おれの親友
おれには自慢の親友が居る。
おれは自分で言うのもなんだが、結構いい奴だと思う。
だからもちろん親友も一人じゃない。
でも、一番の親友が居る。
今から話すことはおれ様の一番の親友との話だ。
おれが大好きな親友の…
おれの親友
出会いは小学校。
おれの席は窓際の一番うしろ。
おれの一個前の席は1週間のほとんどが空席だった。
でも、たまに埋まる。
その席を埋めるのは、金色の髪の男の子だった。
おれだけなく、
クラス中がたまに来る金色の髪のクラスメイトに興味津々だった。
窓際、後ろから二番目。
差し込む光に照らされる金色の髪に皆が見惚れていた。
おれはその後ろの席から一番近くで光る髪を眺めることが出来た。
なんて幸運なんだとガッツポーズをしたのを覚えている。
でも、おれが本当に見惚れたのは、
ずっと窓の外を眺めているその横顔だったかもしれない。
見惚れるっていっても、別に変な意味じゃない。
綺麗なものを見たら自然と魅入っちまう。
そういう意味だ。
そう、サンジはとっても綺麗な奴なんだ。
同じ男が見惚れるんだから、それはそれは綺麗だ。
クラスの女子がくすん・・いやいやこれ以上は言えないが。
でも、サンジはいつも同じ顔をしてた。
伏し目がちで、視線が合うことなんてなくて、声もめったに聞くことがない。
表情からは今どんな気分なのか、そういうことは一切分からなかった。
喜んではいない、怒ってもいない、楽しくもない、哀しくもない。そんな感じだった。
おれはちょっと恥ずかしくて後ろの席から様子を見てただけだったんだが、
クラスメイト達はちょくちょくサンジに声をかけていた。
だが、サンジは耳が聞こえないのかと思うほどに無視をしていた。
席の周りに長居されるような時はおもむろに席を立って、どっかに行っちまう。
・・だから、聞こえてはいたんだろうけど。
でも、そんな態度にクラスメイト達は徐々に遠ざかって行った。
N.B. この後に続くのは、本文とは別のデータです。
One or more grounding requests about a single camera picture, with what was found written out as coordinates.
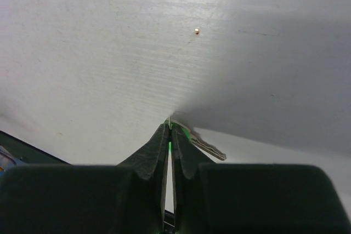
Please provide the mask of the key with green tag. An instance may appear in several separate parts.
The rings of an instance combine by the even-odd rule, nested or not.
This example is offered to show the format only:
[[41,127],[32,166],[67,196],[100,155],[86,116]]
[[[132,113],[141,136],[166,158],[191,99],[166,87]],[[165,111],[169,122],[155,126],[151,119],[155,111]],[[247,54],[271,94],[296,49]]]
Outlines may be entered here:
[[189,141],[196,146],[197,148],[207,152],[211,156],[215,157],[220,161],[225,161],[227,156],[225,153],[217,149],[215,146],[205,142],[199,133],[194,131],[193,129],[187,127],[184,123],[174,119],[173,117],[169,116],[165,120],[165,124],[168,124],[169,128],[172,129],[173,127],[180,127],[182,131],[185,133]]

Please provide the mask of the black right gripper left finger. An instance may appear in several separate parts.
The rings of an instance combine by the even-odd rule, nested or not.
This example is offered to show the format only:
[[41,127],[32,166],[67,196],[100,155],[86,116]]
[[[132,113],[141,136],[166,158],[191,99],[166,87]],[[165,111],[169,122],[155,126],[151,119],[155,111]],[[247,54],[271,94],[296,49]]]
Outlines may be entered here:
[[118,165],[30,164],[1,175],[1,233],[161,233],[170,129]]

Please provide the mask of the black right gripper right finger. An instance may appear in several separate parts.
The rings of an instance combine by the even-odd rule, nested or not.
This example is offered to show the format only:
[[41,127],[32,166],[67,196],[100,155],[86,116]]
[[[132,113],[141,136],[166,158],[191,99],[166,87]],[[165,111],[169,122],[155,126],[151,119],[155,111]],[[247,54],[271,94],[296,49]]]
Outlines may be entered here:
[[216,163],[172,127],[176,233],[350,233],[333,183],[297,164]]

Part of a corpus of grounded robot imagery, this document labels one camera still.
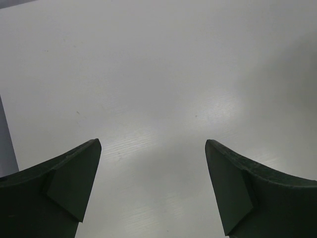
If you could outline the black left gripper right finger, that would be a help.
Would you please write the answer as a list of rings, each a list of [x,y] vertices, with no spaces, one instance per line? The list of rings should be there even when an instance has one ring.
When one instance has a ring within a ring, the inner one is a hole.
[[[316,237],[315,180],[277,171],[211,139],[205,153],[227,237]]]

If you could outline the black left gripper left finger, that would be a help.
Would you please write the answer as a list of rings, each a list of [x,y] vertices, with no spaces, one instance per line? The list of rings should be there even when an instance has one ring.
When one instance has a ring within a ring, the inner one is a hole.
[[[83,222],[102,146],[98,139],[0,179],[2,238],[73,238]]]

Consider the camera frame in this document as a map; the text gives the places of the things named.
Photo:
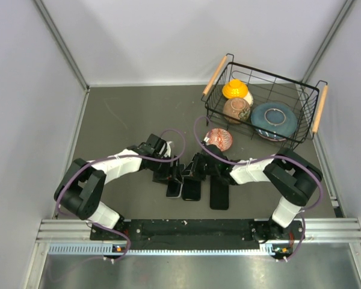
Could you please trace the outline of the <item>black screen white smartphone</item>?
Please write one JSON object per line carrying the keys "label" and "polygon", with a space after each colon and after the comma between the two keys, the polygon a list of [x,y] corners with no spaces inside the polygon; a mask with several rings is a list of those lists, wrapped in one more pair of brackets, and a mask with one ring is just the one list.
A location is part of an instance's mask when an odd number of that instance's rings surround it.
{"label": "black screen white smartphone", "polygon": [[165,196],[169,199],[179,198],[181,196],[182,187],[183,187],[183,183],[179,183],[176,181],[169,181]]}

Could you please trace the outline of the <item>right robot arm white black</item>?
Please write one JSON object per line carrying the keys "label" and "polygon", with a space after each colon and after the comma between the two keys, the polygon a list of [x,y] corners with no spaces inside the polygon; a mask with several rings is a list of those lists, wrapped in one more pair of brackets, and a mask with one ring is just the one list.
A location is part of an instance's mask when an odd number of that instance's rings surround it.
{"label": "right robot arm white black", "polygon": [[207,145],[193,156],[182,174],[193,181],[215,178],[220,190],[251,182],[272,184],[281,195],[268,221],[274,238],[288,234],[295,217],[315,208],[324,196],[320,169],[286,148],[264,158],[230,160],[215,145]]}

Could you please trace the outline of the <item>purple smartphone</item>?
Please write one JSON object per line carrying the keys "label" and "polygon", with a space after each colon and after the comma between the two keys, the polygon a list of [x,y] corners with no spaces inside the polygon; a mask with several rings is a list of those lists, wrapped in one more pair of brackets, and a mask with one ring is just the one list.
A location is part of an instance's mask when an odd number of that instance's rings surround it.
{"label": "purple smartphone", "polygon": [[199,201],[201,198],[201,182],[191,179],[184,180],[182,187],[182,199],[187,201]]}

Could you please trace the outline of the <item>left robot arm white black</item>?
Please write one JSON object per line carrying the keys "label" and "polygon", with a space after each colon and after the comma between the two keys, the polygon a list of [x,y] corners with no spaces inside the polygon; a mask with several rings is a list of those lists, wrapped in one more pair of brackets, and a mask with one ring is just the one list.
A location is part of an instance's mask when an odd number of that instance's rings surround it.
{"label": "left robot arm white black", "polygon": [[110,238],[121,237],[125,230],[123,217],[100,201],[104,186],[146,169],[169,178],[171,165],[180,158],[171,149],[171,141],[151,134],[138,146],[129,146],[103,159],[75,159],[55,191],[56,208],[63,207],[77,218],[99,225]]}

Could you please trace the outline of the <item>black phone case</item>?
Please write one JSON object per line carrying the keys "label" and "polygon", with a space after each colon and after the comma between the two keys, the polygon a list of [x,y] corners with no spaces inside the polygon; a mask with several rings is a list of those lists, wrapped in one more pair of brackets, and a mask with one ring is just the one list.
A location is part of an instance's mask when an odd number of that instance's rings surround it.
{"label": "black phone case", "polygon": [[229,186],[223,184],[218,178],[210,177],[210,209],[229,209]]}
{"label": "black phone case", "polygon": [[185,201],[199,201],[201,198],[201,179],[197,173],[193,171],[193,165],[189,164],[182,172],[184,179],[182,187],[182,199]]}
当然だろう。
おれが知る限り、会話に成功した奴はいなかったから。
それが小学校低学年。
おれとサンジの出会いだった。
おれは、最初の頃、
皆と同じよに聞こえないふりをされるのが怖くて、
サンジに話しかけることが出来なかった。
でも、もし最初の頃に勇気を出して声をかけていたら、
サンジとの思い出がもっと沢山作れたんじゃないかって・・
ちょっと後悔してる。
あいつは笑って、絶対シカトしたと思うけどなって言いやがったけど。